Em áreas mais vastas e complexas de parcerias público-privado não nos vamos pronunciar de momento, mas todos conhecemos exemplos muito mal sucedidos e outros aparentemente com melhores resultados. Aparentemente, digo, porque há aspectos – de formação, de evolução nos conhecimentos médicos, de transmissão desses conhecimentos – que não são despiciendos mas não estão a ser considerados em momento algum. Se calhar irão ser considerados tarde demais.
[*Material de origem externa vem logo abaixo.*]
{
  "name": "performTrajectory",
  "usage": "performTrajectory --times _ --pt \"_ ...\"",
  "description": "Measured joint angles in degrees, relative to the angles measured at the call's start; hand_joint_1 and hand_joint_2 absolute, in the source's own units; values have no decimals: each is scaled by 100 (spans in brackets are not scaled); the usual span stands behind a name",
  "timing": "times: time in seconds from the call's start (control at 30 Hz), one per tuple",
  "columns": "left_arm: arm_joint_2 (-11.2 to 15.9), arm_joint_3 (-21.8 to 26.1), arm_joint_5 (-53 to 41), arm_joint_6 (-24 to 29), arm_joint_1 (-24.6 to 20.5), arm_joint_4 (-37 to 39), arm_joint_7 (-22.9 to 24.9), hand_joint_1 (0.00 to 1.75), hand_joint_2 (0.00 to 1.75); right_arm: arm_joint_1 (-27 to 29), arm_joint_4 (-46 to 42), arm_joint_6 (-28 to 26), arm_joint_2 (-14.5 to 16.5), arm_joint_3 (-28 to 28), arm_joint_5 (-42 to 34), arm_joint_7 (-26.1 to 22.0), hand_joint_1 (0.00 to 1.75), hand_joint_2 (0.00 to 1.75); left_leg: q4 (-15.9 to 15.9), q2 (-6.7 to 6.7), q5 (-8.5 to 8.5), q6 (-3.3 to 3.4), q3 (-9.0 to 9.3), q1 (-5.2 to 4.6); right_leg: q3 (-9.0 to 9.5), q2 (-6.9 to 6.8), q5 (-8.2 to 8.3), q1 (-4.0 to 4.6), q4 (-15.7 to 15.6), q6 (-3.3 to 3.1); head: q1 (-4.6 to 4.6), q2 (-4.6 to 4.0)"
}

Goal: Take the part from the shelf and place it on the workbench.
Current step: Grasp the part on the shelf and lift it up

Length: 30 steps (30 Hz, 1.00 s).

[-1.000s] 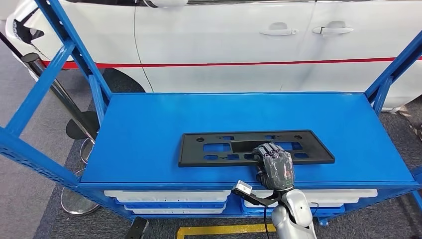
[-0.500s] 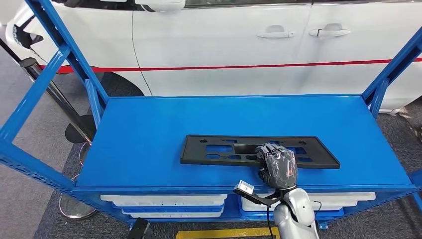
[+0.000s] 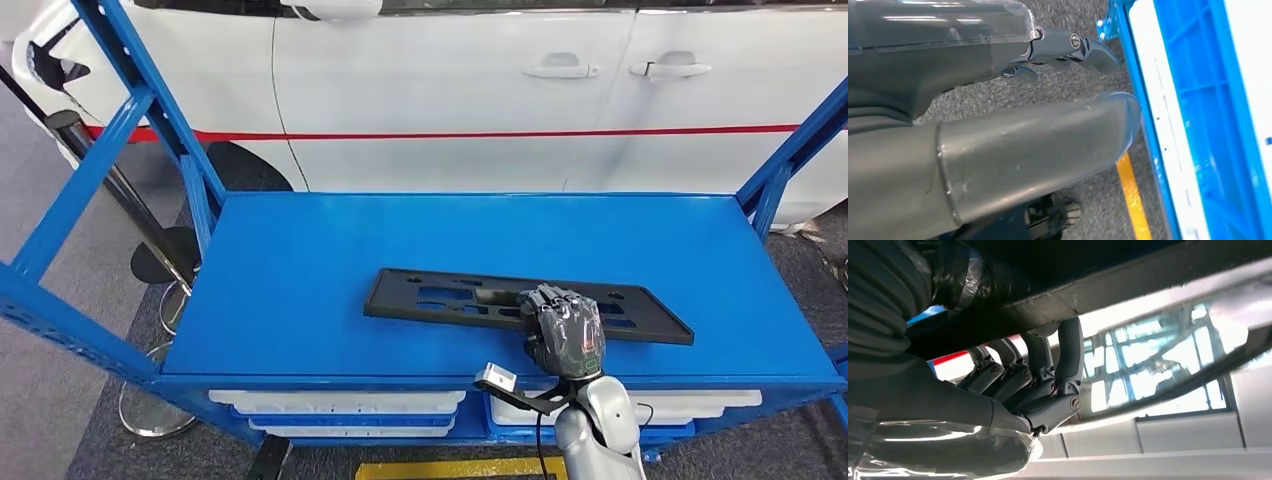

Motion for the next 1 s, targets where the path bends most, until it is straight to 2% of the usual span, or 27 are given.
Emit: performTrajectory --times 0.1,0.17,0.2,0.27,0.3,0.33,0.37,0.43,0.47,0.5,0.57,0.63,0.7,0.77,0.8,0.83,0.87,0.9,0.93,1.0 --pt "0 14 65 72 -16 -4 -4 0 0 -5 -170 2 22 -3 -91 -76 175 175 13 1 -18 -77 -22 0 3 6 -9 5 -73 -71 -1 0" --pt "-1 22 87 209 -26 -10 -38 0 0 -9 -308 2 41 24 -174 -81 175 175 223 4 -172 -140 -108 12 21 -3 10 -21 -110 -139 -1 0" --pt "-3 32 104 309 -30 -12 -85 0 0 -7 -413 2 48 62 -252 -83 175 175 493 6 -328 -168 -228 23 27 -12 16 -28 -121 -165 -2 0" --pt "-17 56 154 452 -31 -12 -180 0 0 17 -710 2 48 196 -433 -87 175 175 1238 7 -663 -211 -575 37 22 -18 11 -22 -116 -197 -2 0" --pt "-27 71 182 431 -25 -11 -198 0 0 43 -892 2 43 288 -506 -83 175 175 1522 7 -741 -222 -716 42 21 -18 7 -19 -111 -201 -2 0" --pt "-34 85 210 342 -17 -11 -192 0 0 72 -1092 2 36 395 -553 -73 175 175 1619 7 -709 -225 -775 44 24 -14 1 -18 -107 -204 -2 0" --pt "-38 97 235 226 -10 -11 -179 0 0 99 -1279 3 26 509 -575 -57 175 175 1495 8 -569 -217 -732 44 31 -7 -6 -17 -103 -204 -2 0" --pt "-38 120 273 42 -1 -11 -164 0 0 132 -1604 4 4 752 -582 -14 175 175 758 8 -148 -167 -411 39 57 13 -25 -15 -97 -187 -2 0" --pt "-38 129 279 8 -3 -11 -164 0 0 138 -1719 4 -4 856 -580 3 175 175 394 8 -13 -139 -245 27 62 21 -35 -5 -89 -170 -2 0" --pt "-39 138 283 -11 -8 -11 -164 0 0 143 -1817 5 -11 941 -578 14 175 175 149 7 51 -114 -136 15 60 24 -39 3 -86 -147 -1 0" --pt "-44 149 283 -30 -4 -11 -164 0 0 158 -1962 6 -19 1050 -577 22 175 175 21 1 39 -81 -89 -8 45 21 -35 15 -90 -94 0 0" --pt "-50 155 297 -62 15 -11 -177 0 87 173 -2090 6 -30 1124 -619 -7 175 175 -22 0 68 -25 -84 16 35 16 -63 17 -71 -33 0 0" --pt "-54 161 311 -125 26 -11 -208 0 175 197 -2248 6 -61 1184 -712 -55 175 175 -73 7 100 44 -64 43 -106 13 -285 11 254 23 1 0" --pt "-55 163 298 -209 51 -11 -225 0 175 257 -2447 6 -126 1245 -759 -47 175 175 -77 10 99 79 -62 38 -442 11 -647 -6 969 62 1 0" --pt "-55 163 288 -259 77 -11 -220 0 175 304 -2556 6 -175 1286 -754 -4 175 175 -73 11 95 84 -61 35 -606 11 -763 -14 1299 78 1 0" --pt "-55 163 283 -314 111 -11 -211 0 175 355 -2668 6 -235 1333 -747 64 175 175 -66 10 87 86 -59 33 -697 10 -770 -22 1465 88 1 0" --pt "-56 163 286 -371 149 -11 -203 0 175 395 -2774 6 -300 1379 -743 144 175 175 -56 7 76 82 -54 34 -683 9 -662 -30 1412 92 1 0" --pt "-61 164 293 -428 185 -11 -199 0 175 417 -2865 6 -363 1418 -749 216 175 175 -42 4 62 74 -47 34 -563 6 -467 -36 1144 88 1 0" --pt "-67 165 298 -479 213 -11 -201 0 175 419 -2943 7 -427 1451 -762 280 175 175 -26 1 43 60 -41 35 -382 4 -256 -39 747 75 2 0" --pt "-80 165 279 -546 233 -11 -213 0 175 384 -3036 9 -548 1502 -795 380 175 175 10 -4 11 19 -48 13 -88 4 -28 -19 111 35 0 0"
Parcerias público-privado em saúde: possíveis, com certeza, eficazes, talvez, se com cuidado e nas condições desejáveis para quem gere os dinheiros públicos e, principalmente, para quem fornece esse dinheiro: nós todos. Parcerias que tenham sempre o objectivo de servir melhor os cidadãos com menor gasto. Mas sem se focalizarem exclusivamente no aspecto financeiro – tendência inevitável se os dois parceiros tiverem como objectivo o lucro. Exemplo disso é a recente legislação sobre o enriquecimento ilícito, que não foi criminalizado mas é taxado com 60% de imposto. Quer dizer, permite-se que se roube, e continue a roubar, e uma parte é para o Estado. Uma autêntica parceria público-privado em que ambos os parceiros lucram. Mas alguém perde. Com certeza não é uma parceria deste género que se deseja para a Saúde.